**Activity**
Filter the lines below, copying only those with the string "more".
── Provided records
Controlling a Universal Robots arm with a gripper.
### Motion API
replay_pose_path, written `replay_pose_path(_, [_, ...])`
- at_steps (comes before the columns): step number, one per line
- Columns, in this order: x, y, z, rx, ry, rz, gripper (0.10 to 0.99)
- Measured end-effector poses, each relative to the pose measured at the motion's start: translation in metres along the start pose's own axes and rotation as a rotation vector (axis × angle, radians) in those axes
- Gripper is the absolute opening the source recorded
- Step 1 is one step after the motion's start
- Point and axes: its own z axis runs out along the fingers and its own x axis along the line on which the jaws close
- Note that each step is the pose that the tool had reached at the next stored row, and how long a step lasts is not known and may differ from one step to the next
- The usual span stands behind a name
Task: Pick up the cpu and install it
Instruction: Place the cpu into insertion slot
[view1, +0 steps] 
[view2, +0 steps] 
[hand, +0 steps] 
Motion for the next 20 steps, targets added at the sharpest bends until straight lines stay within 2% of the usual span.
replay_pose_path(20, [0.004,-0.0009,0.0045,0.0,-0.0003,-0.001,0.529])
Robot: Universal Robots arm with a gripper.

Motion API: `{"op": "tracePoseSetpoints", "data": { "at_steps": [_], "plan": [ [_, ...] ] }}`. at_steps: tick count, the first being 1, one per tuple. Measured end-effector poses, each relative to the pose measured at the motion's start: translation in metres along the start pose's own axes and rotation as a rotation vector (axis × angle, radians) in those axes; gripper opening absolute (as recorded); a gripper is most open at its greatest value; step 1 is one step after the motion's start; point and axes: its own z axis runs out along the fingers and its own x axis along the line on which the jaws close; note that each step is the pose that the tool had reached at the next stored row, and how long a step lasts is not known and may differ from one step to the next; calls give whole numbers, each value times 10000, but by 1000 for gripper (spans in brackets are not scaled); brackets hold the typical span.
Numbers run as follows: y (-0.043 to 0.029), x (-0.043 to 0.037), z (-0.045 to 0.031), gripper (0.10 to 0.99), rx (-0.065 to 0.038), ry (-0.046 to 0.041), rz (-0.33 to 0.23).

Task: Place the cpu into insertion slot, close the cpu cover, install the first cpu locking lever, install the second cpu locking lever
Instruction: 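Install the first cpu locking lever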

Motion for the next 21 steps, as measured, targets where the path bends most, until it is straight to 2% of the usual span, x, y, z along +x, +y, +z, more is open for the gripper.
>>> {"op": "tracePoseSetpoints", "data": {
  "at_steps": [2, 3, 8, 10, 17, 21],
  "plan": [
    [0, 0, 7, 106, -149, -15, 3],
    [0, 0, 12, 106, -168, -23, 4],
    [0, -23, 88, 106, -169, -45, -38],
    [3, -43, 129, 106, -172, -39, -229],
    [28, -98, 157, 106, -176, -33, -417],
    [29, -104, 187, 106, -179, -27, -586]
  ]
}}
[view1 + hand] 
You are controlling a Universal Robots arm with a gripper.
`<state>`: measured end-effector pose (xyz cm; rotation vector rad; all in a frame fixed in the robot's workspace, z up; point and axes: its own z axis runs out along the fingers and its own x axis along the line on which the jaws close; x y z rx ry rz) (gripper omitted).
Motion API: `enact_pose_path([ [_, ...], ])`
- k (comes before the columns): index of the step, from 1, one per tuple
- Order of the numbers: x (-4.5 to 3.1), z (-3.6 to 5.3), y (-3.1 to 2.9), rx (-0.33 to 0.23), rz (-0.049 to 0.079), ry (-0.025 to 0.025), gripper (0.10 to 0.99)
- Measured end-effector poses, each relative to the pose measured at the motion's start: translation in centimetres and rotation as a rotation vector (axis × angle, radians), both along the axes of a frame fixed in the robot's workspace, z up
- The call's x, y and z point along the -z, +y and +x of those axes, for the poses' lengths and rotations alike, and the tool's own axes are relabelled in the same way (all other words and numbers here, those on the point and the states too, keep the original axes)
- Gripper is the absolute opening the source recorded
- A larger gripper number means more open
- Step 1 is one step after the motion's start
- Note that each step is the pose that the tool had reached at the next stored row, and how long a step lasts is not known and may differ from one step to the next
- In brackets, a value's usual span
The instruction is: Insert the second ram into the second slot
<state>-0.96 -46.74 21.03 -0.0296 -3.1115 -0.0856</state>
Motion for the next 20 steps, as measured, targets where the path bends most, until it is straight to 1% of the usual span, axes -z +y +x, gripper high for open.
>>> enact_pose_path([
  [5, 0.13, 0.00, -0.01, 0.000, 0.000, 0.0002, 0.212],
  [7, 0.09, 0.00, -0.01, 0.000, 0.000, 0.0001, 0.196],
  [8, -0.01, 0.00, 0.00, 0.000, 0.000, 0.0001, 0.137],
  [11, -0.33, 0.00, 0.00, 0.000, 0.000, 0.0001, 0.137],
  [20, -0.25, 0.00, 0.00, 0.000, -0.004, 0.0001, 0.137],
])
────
**Result of this exercise**
Motion for the next 21 steps, as measured, targets where the path bends most, until it is straight to 2% of the usual span, x, y, z along +x, +y, +z, more is open for the gripper.
- A larger gripper number means more open

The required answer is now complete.